§ What to work on
From the data below, return each line in which the string "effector" is found.

§ Data
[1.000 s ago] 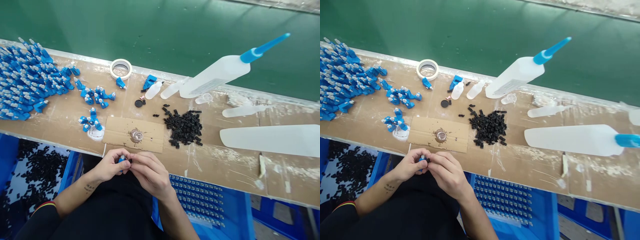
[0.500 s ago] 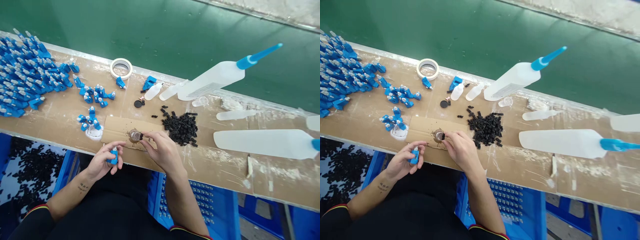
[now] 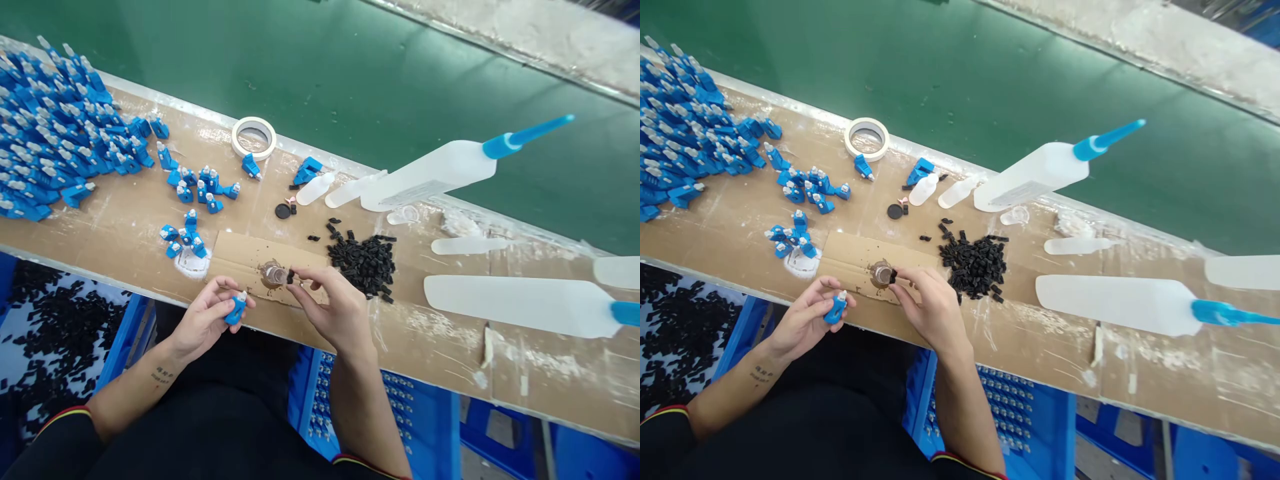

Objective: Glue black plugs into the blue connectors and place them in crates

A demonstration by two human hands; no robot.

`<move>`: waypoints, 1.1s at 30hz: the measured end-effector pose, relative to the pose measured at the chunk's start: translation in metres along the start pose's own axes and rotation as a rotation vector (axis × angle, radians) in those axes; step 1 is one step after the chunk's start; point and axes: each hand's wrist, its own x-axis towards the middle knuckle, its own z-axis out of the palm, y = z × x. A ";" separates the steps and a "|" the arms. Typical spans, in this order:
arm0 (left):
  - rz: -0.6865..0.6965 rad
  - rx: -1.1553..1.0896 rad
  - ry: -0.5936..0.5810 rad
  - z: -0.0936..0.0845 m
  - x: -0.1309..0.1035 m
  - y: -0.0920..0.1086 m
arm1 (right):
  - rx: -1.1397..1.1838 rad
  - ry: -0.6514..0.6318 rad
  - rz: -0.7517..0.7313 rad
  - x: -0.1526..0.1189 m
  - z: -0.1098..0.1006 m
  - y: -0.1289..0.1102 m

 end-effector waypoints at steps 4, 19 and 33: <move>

§ Solved problem
`<move>`: waypoints, 1.1s at 30hz: the measured end-effector pose, relative to the pose measured at the chunk's start: translation in metres along the start pose's own axes and rotation as a rotation vector (axis × angle, radians) in those axes; step 1 is one step after the chunk's start; point and axes: each hand's wrist, its own x-axis towards the middle knuckle, its own z-axis out of the palm, y = z × x. A ";" separates the steps and a "|" the arms. Typical spans, in this order:
 end-effector waypoints at steps 4, 19 and 33: <move>

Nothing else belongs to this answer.